> [DATA UNDER STUDY]:
★ ★ ★ ★ ★ ★ ★

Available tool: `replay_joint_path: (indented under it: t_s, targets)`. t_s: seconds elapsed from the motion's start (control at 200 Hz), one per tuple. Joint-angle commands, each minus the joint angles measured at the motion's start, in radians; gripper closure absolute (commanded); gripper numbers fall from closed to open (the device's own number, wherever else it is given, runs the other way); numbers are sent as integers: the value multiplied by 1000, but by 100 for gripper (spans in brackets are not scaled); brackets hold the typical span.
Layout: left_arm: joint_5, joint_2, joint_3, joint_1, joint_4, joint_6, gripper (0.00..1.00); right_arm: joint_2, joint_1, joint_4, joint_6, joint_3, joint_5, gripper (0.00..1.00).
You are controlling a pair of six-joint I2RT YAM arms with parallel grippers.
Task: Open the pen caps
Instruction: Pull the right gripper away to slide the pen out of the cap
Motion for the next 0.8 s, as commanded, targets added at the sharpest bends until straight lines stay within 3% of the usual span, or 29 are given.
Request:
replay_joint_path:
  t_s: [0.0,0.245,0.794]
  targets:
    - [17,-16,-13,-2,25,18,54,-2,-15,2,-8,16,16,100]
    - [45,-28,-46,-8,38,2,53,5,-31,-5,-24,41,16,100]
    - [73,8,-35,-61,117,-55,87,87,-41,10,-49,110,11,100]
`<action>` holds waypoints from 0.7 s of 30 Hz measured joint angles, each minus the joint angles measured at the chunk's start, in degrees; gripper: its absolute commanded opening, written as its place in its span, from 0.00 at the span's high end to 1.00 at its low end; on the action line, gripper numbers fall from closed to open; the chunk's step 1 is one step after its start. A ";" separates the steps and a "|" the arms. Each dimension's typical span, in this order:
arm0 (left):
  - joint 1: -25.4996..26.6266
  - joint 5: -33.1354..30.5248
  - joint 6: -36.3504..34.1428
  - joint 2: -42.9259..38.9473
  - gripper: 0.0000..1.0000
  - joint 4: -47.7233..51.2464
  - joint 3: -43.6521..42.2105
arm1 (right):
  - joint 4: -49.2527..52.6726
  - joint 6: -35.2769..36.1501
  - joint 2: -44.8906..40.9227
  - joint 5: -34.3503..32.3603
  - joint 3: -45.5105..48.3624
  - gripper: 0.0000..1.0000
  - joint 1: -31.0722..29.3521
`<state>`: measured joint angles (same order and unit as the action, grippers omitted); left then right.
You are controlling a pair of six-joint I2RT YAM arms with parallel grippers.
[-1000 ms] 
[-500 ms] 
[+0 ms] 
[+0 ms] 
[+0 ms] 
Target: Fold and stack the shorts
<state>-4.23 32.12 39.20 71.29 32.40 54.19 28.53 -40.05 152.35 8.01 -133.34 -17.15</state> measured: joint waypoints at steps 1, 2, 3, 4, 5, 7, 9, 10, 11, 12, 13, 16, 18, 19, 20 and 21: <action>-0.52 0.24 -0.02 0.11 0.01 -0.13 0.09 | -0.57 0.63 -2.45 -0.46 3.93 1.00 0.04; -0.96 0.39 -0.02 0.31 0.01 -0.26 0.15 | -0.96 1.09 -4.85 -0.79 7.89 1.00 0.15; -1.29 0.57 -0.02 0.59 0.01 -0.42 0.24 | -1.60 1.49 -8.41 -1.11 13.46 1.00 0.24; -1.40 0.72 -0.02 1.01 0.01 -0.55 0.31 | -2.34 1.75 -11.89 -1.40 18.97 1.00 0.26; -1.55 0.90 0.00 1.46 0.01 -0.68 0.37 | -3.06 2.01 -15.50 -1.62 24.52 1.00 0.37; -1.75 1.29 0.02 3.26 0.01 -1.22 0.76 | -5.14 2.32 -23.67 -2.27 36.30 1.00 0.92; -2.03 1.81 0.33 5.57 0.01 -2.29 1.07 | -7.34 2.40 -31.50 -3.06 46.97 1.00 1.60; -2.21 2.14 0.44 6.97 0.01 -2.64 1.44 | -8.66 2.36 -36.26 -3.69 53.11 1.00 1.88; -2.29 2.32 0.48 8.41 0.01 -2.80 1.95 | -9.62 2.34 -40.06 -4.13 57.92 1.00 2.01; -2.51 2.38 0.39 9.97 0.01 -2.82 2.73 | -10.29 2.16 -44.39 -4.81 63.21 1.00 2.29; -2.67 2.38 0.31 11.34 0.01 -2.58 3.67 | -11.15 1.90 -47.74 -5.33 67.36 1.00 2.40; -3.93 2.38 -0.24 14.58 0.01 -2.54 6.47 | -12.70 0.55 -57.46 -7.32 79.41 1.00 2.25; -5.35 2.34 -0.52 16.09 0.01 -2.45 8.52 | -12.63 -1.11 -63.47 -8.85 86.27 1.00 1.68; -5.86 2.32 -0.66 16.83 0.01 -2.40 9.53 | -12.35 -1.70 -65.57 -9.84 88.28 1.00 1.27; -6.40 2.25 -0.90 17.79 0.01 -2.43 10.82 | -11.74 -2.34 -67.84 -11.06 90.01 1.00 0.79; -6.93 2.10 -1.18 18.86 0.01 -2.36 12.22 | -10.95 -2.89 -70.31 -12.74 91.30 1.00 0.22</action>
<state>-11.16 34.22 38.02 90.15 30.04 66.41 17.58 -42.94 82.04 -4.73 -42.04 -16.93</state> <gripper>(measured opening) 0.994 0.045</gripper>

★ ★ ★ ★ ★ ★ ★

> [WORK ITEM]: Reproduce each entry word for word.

> [TASK ANSWER]:
Available tool: `replay_joint_path: (indented under it: t_s, targets)`. t_s: seconds elapsed from the motion's start (control at 200 Hz), one per tuple. Joint-angle commands, each minus the joint angles measured at the motion's start, in radians; gripper closure absolute (commanded); gripper numbers fall from closed to open (the device's own number, wherever else it is given, runs the other way); numbers are sent as integers: the value multiplied by 1000, but by 100 for gripper (spans in brackets are not scaled); brackets hold the typical span.
Layout: left_arm: joint_5, joint_2, joint_3, joint_1, joint_4, joint_6, gripper (0.00..1.00); right_arm: joint_2, joint_1, joint_4, joint_6, joint_3, joint_5, gripper (0.00..1.00).
You are controlling a pair of six-joint I2RT YAM arms with parallel grippers.
Task: Open the pen caps
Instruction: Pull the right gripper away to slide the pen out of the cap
Motion for the next 0.8 s, as commanded, targets added at the sharpest bends until straight lines stay within 3% of the usual span, or 29 are given.
Request:
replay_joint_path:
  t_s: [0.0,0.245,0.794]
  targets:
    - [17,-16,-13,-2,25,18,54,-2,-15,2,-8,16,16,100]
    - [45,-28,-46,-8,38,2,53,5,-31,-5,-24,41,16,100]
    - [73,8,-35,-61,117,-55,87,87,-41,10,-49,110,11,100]
`<action>` holds waypoints from 0.7 s of 30 Hz measured joint angles, each minus the joint angles measured at the chunk's start, in degrees; gripper: its absolute commanded opening, written as its place in its span, from 0.00 at the span's high end to 1.00 at its low end; on the action line, gripper numbers fall from closed to open; the chunk's step 1 is one step after its start. A ";" separates the steps and a "|" the arms. Each dimension's typical span, in this order:
arm0 (left):
  - joint 1: -25.4996..26.6266
  - joint 5: -33.1354..30.5248
  - joint 6: -36.3504..34.1428
  - joint 2: -42.9259..38.9473
  - gripper: 0.0000..1.0000
  - joint 4: -47.7233..51.2464
  - joint 3: -43.6521..42.2105
arm1 (right):
  - joint 4: -49.2527..52.6726
  - joint 6: -35.2769..36.1501
  - joint 2: -44.8906..40.9227
  - joint 5: -34.3503..32.3603
  - joint 3: -45.5105..48.3624
  - gripper: 0.0000..1.0000
  - joint 1: -31.0722..29.3521
`<state>`: measured joint angles (same order and unit as the action, grippers omitted); left then right.
You are controlling a pair of six-joint I2RT YAM arms with parallel grippers.
[-1000 ms] 
[-500 ms] 
[+0 ms] 
[+0 ms] 
[+0 ms] 
Target: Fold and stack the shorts
<state>-4.23 32.12 39.20 71.29 32.40 54.19 28.53 -40.05 152.35 8.01 -133.34 -17.15</state> measured: joint waypoints at steps 1, 2, 3, 4, 5, 7, 9, 10, 11, 12, 13, 16, 18, 19, 20 and 21: <action>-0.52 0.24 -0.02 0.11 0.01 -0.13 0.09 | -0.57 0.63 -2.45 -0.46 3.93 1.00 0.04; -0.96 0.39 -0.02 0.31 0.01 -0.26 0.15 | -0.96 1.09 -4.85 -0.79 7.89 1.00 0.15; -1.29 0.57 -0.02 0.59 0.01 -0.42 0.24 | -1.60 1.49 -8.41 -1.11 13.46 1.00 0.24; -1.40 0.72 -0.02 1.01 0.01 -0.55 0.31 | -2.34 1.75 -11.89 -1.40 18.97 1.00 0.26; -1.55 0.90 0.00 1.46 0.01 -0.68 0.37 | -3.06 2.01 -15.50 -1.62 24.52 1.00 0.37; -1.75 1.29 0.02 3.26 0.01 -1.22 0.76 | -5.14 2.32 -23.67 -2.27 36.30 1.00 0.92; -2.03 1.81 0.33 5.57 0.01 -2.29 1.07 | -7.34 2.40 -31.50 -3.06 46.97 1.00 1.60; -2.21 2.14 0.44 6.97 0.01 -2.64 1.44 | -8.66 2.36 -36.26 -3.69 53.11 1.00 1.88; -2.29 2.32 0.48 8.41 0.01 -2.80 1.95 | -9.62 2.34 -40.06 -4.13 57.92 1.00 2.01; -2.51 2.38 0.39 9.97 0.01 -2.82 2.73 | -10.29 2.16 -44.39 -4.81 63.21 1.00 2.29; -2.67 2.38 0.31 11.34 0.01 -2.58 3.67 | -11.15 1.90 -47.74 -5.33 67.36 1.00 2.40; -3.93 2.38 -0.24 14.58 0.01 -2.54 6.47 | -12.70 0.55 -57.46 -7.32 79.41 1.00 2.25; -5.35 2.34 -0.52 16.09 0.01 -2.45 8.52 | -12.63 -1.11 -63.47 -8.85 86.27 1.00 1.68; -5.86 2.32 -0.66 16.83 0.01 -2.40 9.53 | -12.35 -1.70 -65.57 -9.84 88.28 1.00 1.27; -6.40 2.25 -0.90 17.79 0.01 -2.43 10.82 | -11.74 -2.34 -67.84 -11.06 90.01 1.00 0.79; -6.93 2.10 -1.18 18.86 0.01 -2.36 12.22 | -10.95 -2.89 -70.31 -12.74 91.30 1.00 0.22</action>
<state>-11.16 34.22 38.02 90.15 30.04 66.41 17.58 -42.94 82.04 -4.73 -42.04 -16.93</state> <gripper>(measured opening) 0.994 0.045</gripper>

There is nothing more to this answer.